• What to work on: Say how many lines of the material include "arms". Give the number without any other text.
>>>>
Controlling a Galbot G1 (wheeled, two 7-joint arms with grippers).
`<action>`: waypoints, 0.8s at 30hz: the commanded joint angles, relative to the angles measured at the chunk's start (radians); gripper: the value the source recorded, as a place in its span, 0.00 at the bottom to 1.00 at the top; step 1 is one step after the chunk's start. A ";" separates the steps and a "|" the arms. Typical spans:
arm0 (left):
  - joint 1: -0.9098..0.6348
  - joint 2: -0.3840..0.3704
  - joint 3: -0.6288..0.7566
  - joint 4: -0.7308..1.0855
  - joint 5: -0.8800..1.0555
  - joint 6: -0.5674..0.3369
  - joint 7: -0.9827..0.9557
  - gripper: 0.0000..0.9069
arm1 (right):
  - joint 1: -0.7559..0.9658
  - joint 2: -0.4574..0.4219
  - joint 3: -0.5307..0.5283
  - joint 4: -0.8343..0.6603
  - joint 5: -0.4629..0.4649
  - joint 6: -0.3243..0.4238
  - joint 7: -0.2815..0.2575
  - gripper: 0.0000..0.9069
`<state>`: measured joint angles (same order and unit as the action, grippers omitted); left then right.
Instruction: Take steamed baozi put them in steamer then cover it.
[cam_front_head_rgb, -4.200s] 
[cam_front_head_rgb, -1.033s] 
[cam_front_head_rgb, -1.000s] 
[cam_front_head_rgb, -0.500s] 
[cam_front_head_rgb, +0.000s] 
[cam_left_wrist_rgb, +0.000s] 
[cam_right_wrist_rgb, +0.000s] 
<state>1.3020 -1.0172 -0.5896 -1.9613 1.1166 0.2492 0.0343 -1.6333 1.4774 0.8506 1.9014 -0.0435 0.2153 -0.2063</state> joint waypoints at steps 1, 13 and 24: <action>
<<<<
• Response to this exercise: 2